** Exercise **
What's wanted is the full listing, reproduced exactly.

** Data excerpt **
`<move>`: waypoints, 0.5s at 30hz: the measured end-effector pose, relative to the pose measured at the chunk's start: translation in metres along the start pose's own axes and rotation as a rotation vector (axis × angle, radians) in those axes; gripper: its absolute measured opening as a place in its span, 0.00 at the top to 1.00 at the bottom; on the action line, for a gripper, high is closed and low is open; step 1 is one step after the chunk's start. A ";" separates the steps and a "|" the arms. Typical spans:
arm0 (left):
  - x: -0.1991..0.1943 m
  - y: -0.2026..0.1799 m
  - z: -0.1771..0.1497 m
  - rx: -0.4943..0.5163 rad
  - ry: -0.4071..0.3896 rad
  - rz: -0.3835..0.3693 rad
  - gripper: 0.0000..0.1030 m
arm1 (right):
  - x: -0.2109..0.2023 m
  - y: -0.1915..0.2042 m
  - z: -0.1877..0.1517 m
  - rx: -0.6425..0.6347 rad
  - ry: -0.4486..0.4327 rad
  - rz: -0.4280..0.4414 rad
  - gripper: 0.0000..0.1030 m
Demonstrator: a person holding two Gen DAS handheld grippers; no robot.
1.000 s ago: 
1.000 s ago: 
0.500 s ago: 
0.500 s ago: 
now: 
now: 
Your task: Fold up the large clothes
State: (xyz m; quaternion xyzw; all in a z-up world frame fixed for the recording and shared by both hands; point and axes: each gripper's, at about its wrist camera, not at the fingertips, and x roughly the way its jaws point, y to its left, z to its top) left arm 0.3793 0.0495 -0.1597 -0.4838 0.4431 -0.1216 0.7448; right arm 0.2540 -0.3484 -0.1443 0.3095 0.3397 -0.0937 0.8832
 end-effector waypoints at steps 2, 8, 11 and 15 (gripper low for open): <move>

** Response to this exercise **
`<move>`: waypoints, 0.5s at 30hz: the measured end-effector pose, relative to the pose measured at the chunk's start: translation in metres along the start pose's own axes and rotation as a rotation vector (axis × angle, radians) in those axes; gripper: its absolute measured opening as a place in its span, 0.00 at the top to 1.00 at the bottom; on the action line, for a gripper, high is closed and low is open; step 1 is one step after the chunk's start. A ";" separates the steps and a "|" the arms. Typical spans:
arm0 (left):
  - x: -0.1991..0.1943 m
  - y: -0.2026..0.1799 m
  - z: -0.1771..0.1497 m
  - rx: -0.4943..0.5163 rad
  - ry: -0.4071..0.3896 rad
  - rz: -0.3835..0.3693 rad
  - gripper: 0.0000..0.1030 m
arm1 (right):
  - x: -0.2109..0.2023 m
  - y: -0.1915..0.2042 m
  - z: -0.1877..0.1517 m
  - rx: -0.6425..0.6347 rad
  - ry: -0.4486..0.4327 rad
  - rz: -0.4280..0.4414 rad
  - gripper: 0.0000..0.1030 m
Demonstrator: a person holding two Gen DAS handheld grippers; no robot.
1.000 s ago: 
1.000 s ago: 
0.500 s ago: 
0.500 s ago: 
now: 
now: 
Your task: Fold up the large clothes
State: (xyz m; quaternion xyzw; all in a z-up world frame fixed for the recording and shared by both hands; point and axes: each gripper's, at about its wrist camera, not at the fingertips, and x roughly the way its jaws point, y to its left, z to its top) left arm 0.3793 0.0495 -0.1597 -0.4838 0.4431 -0.1216 0.7448; right arm 0.2540 -0.3484 -0.1443 0.3095 0.3397 -0.0937 0.8832
 end-effector waypoints at steps 2, 8, 11 and 15 (gripper low for open): <move>

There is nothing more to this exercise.